The first half of the 2016–17 season was excellent for the club, with just one loss (against then-bottom Newport County) in their first 23 league fixtures. The play-offs seemed almost guaranteed. However a disastrous sequence followed, with only 4 wins in the next 21 games including 10 losses resulting in a drop from 2nd to 10th with only two games remaining. But a comeback home win against Newport County combined with favourable results elsewhere were enough to put them back into the play-off positions. Then, another comeback at play-off bound Exeter City in the last game proved enough for a final position of 6th, and a play-off semi-final showdown with the same opponent. However, Exeter beat them 6–5 on aggregate to condemn Carlisle to another season in League Two.

Keith Curle left Carlisle United at the end of the 2017–18 League Two season after over four years in charge. He was replaced by John Sheridan. In January 2019, John Sheridan resigned as the Carlisle manager in order to become manager of National League side Chesterfield with the club in the last play-off position. Sheridan was replaced by Steven Pressley who saw the Cumbrians finish the 2018–19 season in 11th place.

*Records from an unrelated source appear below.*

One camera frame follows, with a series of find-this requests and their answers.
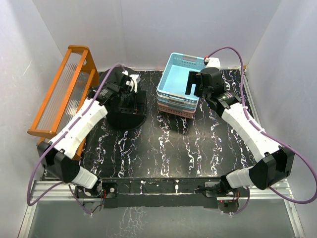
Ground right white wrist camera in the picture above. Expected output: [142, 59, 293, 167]
[204, 57, 221, 68]

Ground light blue perforated basket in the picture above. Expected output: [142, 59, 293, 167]
[157, 53, 206, 104]

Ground black front mounting rail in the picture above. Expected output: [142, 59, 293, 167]
[103, 177, 224, 208]

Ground dark blue perforated basket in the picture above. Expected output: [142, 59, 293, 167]
[158, 99, 197, 111]

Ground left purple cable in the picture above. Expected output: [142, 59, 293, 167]
[26, 63, 126, 215]

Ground orange wooden rack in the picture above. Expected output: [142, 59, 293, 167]
[27, 45, 103, 161]

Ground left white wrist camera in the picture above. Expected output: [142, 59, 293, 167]
[122, 70, 140, 93]

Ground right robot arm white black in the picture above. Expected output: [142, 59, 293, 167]
[185, 67, 295, 197]

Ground large black plastic bucket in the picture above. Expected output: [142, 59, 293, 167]
[102, 66, 147, 131]

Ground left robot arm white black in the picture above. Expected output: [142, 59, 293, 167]
[37, 71, 147, 198]

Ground pink perforated basket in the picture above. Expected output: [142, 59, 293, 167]
[158, 102, 196, 119]

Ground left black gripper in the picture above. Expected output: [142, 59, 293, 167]
[116, 89, 147, 116]

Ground purple cable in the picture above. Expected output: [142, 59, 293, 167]
[26, 63, 126, 215]
[204, 46, 317, 204]

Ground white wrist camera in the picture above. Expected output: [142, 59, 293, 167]
[204, 57, 221, 68]
[122, 70, 140, 93]

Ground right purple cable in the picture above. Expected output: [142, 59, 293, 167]
[204, 46, 317, 204]

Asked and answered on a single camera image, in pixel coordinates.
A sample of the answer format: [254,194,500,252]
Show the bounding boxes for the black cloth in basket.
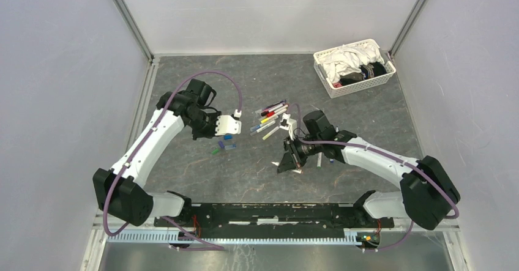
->
[339,62,386,86]

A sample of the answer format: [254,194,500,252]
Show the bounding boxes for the white cloth in basket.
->
[318,43,385,84]

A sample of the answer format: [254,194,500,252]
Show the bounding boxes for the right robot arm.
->
[277,110,461,230]

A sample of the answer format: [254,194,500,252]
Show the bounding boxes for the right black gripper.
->
[277,134,323,173]

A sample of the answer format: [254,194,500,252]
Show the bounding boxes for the white slotted cable duct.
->
[107,230,361,246]

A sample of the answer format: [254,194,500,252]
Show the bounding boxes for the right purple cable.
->
[285,103,461,251]

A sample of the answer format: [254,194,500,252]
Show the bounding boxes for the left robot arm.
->
[92,79,221,227]

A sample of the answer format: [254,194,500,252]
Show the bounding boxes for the black cap marker pen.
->
[255,100,286,116]

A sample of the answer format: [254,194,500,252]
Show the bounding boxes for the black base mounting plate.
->
[173,203,394,239]

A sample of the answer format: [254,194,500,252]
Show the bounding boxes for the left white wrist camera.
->
[215,110,242,136]

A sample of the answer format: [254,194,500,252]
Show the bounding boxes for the clear blue pen cap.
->
[223,144,236,150]

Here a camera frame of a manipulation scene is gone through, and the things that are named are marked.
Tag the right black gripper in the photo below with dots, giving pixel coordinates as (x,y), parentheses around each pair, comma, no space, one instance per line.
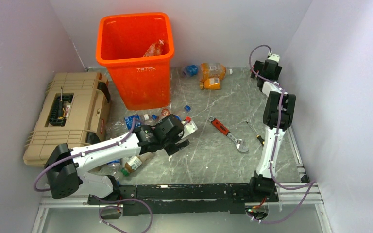
(257,67)

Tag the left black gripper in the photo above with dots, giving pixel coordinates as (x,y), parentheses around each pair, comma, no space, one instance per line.
(173,147)

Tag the red cap clear bottle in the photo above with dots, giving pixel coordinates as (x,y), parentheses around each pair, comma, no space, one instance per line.
(165,112)

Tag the pepsi bottle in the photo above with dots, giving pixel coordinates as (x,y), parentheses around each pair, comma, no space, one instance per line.
(182,112)

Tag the blue label bottle white cap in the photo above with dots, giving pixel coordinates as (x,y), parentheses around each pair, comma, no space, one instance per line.
(119,127)

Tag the orange tea bottle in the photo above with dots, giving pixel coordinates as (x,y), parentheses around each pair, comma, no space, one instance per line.
(157,48)

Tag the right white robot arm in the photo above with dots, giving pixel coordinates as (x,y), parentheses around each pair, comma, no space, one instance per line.
(277,118)

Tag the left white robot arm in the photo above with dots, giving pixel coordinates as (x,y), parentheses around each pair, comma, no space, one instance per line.
(68,169)

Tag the orange plastic bin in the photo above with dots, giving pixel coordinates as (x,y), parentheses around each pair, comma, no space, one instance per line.
(142,82)

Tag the blue label water bottle middle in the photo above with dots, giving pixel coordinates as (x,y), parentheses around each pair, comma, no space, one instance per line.
(152,120)

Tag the blue label water bottle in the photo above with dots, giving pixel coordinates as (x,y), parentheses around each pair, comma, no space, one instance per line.
(114,169)
(152,120)

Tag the brown tea bottle green cap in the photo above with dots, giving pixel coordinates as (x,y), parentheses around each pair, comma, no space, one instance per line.
(134,163)

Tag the small orange bottle far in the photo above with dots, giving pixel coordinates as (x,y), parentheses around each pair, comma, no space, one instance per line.
(211,84)

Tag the blue label water bottle left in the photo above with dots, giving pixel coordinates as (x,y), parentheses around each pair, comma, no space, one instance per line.
(114,169)

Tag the large orange juice bottle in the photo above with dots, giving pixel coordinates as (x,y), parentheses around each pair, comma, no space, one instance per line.
(213,70)

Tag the yellow black screwdriver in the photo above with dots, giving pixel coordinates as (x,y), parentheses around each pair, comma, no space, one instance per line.
(258,136)

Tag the blue crushed bottle far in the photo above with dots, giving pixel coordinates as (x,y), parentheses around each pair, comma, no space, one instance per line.
(189,71)

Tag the tan tool case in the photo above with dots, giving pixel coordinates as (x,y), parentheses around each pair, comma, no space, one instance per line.
(75,112)

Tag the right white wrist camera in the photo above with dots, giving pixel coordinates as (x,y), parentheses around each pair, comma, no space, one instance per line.
(273,57)

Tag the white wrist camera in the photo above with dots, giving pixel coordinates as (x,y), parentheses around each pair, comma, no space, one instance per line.
(273,57)
(189,127)

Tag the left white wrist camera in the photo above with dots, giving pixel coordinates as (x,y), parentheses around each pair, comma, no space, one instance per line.
(189,127)

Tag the black base frame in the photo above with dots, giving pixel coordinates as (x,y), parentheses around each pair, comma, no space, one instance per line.
(187,198)

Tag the adjustable wrench red handle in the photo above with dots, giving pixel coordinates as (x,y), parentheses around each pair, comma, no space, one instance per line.
(239,143)

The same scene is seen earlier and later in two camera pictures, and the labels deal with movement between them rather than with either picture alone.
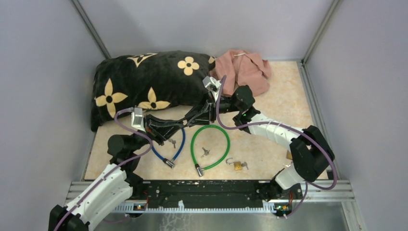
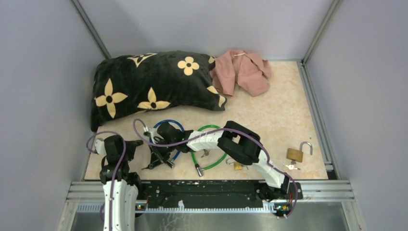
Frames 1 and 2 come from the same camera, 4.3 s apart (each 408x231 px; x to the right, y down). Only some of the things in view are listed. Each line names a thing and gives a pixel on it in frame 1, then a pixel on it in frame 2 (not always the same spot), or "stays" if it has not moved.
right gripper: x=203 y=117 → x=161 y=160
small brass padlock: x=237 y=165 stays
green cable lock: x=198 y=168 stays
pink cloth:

In November 2019, Pressley was sacked with the Cumbrians in 19th place. Pressley was replaced by Chris Beech. The 2019–20 season was cancelled due to the COVID-19 pandemic with the Cumbrians in a disappointing 18th place. Chris Beech then set about the task of re-building the squad following the disappointing 18th-placed finish, bringing in a raft of new signings and developing a new football system. The 2020–21 season started in positive fashion for the blues with the club sitting top of the table at Christmas, resulting in Beech signing a new contract extension. However, a poor run of form saw the side slip from top to 14th in the table, nevertheless, results picked up towards the end of the season seeing the Cumbrians finish in 10th place.

The 2020–21 close season saw a number of first team regulars depart the blues including club captain Nick Anderton, goalkeeper Paul Farman and winger Omari Patrick. Beech set about again rebuilding his squad for the 2021–22 season to try and mount a further promotion push. In October 2021, manager Chris Beech was sacked due to a poor run of form for Carlisle and replaced by Keith Millen. However, Millen could not turn the blues' season around and after a 3–0 defeat at home by Swindon Town and a run of bad results Keith Millen was sacked in February 2022. Paul Simpson was announced as the new manager the same day. "Simmo" led the blues to 8 wins, 1 draw and 6 defeats which was enough to pull the club from the relegation zone and keep Carlisle in the football league finishing 20th place.

After securing survival in the 2021–22 season, Simpson agreed terms on a new three-year contract as manager. In the 2022–23 season, Carlisle finished 5th, securing a play-off spot. In the play-off semi-final, Carlisle defeated Bradford City to win the tie 3–2 on aggregate. In the play-off final, the Cumbrians defeated Stockport County on penalties after a 1–1 draw to earn promotion back to League One after nine years in League Two.